“Mi è scesa una lacrima, di rabbia e conforto”. Comincia cosi la lettera
che mi scrive Claudia, selargina, dal Ciad, in Africa.
“Ho letto l’articolo su Sadali e le parole di quelle madri (“fuori, fuori, anche i nostri bambini muoiono di fame”), mi hanno
impressionata. Con tutto il rispetto per quelle madri, quei padri, che si
trovano in grande difficoltà economica, che non vedono futuro dignitoso e che
probabilmente sentono minata la propria dignità, sento il bisogno di dire che
dubito ci siano casi di malnutrizione nella nostra Sardegna.

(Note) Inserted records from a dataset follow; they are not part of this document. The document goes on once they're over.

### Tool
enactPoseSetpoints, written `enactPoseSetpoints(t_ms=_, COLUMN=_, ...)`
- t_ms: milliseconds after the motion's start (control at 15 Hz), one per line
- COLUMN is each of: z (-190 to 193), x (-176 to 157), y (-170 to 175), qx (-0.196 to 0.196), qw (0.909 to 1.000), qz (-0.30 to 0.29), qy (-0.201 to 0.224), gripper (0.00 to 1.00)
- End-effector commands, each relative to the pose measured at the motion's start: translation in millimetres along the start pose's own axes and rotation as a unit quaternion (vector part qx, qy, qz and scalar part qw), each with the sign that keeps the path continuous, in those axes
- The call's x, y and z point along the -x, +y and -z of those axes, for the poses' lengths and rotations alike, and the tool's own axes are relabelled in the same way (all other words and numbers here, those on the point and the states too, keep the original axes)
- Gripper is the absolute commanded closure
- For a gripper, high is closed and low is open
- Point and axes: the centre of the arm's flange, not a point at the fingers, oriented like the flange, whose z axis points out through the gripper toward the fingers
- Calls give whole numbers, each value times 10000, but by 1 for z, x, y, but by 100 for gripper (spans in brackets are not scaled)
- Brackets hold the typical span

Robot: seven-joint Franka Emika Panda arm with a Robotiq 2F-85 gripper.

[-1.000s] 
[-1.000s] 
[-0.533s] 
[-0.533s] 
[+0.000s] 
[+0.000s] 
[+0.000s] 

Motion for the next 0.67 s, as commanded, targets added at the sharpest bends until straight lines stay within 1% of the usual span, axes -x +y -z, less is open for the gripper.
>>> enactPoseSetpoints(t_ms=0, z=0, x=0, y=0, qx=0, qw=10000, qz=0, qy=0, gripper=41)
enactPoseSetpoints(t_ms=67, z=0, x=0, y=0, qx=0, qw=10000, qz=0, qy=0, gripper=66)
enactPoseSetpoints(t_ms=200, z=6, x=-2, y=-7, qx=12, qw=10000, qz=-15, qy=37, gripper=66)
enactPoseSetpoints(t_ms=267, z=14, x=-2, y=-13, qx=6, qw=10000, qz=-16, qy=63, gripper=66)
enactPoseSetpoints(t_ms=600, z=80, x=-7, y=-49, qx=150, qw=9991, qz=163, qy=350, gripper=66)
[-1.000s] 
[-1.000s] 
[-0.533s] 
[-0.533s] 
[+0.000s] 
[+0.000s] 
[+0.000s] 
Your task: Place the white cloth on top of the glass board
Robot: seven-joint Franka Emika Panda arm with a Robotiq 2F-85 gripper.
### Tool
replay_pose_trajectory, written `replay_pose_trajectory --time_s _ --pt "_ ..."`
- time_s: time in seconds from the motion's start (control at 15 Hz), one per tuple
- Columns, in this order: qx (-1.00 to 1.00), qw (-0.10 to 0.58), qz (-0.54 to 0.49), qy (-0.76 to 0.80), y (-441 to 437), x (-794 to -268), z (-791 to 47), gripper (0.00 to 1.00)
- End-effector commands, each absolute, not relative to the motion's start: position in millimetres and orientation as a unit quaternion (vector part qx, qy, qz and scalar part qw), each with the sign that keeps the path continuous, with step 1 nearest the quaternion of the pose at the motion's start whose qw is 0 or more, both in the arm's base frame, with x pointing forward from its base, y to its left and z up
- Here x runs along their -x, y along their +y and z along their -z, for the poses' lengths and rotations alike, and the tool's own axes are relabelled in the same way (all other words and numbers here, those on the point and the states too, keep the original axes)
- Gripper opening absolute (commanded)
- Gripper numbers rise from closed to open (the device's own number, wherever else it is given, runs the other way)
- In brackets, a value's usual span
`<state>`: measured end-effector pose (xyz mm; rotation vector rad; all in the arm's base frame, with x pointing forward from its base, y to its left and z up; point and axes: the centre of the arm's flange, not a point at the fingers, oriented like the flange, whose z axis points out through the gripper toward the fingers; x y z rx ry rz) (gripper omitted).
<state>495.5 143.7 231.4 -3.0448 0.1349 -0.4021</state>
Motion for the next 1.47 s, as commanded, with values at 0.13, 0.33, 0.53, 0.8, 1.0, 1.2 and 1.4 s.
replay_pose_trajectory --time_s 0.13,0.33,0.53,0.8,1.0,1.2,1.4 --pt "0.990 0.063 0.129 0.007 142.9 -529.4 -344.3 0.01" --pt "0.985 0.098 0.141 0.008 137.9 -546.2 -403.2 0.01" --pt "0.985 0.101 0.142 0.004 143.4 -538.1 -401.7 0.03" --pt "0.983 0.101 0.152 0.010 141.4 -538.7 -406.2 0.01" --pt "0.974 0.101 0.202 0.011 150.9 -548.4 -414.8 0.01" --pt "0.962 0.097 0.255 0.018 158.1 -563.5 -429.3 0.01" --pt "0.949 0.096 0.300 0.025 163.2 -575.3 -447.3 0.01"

Che non ci sono
casi di bambini deceduti per la diarrea, che qui, in Africa, ancora uccide.
Non sminuisco affatto le difficoltà del nostro popolo sardo, che conosco bene.
Ho una famiglia anch’io, ho amici , ho i miei affetti”. Così Claudia dal
Ciad.
Nel suo libro “Bilal“, un giornalista di nome Fabrizio Gatti ci racconta il
viaggiare, lavorare e morire da clandestini; lo racconta in maniera minuziosa:
la disperazione, il viaggio sino all’Italia, la traversata del deserto, di
migliaia e migliaia di giovani donne, uomini, bambini:
‘Mi sono sempre chiesto
cosa stia accadendo intorno ad una persona nel momento in cui la sua mente
decide di partire. Mesi o anni prima che il corpo si metta in viaggio o ne sia
solo consapevole, quale sia il fatto , l’istante, il motivo per cui il
ragionamento s’accorge che non restano alternative’“.
“Il punto di non ritorno
in cui la testa comincia silenziosamente il percorso, il viaggio. Muoversi o
soccombere. E soccombere qui non significa necessariamente morire. C’è di
peggio della morte. C’è una vita di stenti. Di elemosina. Di fatica a scaricare
camion o a selezionare rifiuti nelle discariche e rivenderli per pochi
spiccioli. C’è il pianto affamato dei più piccoli, tutti i giorni e tutte le
notti. C’è l’immagine portata dai viaggiatori, dai giornali che rivela
l’esistenza di un mondo ricco e irraggiungibile. C’è la sconfitta personale e
intima davanti alle fidanzate, alle mogli, ai propri padri. E davanti alle
proprie ambizioni”.
Con un aggravante , queste persone scappano da situazioni che noi non
riusciamo neanche ad immaginare: guerre, fame, repressione, sfruttamento nel
nome del dio petrolio. Scappano dalla miseria che noi creiamo giorno dopo
giorno, per continuare a soddisfare Il nostro egoismo.
Claudia Mocci è di Selargius, classe 1987. Si trova attualmente in Ciad, nel villaggio di Aboudeia , regione del Salamat, dove svolge per
conto della Fondazione Acraccs il ruolo di amministratrice di un progetto sul rinforzo delle
capacità delle popolazioni dei 5 cantoni intorno al Parco Nazionale Zakouma nei settori della sicurezza alimentare e
della gestione delle risorse naturali. Il progetto, iniziato nel 2012, terminerà nel 2015.
E’ arrivata in Ciad nell’Ottobre 2011
con una progetto chiamato Eurosha, atto alla creazione
dei corpi volontari europei di aiuto umanitario, finanziato dalla Commissione Europea. Nello specifico riguarda la
realizzazione di una cartografia opensource delle zone ad alto rischio di crisi
umanitaria. Con altri 6 volontari hanno lavorato all’interno dei campi
rifugiati al confine con la Repubblica Centrafricana, gestiti dall’Unhcr.
“Mia madre”, mi racconta ancora Claudia,
“è assistente volontaria di un ragazzo rinchiuso nel Cara di Elmas (Centro di accoglienza per richiedenti asilo). Io
invece vivo e lavoro in quella parte del mondo in cui il viaggio di certi
migranti ha inizio. Ancora prima di mettersi in viaggio, materialmente, il
viaggio inizia nella testa , nello spirito, nell’intimo di queste persone. Vivo
quella disperazione che spinge questi cristiani ad affrontare le traversate nel
deserto, tra le impetuose onde del mare, sui quei barconi di speranza e
morte. L’ Italia è solo l’ultimo approdo drammatico di questa odissea, di
quell’umiliazione che inizia molto prima di mettersi in viaggio. La fame, che
vedo tutti i giorni ma che non provo, il senso di colpa e impotenza che aumenta
e lacera il mio cuore. Ho letto il suo articolo su Sadali, mi è scesa una
lacrima. Una lacrima di rabbia ma anche di conforto.” Grazie Claudia.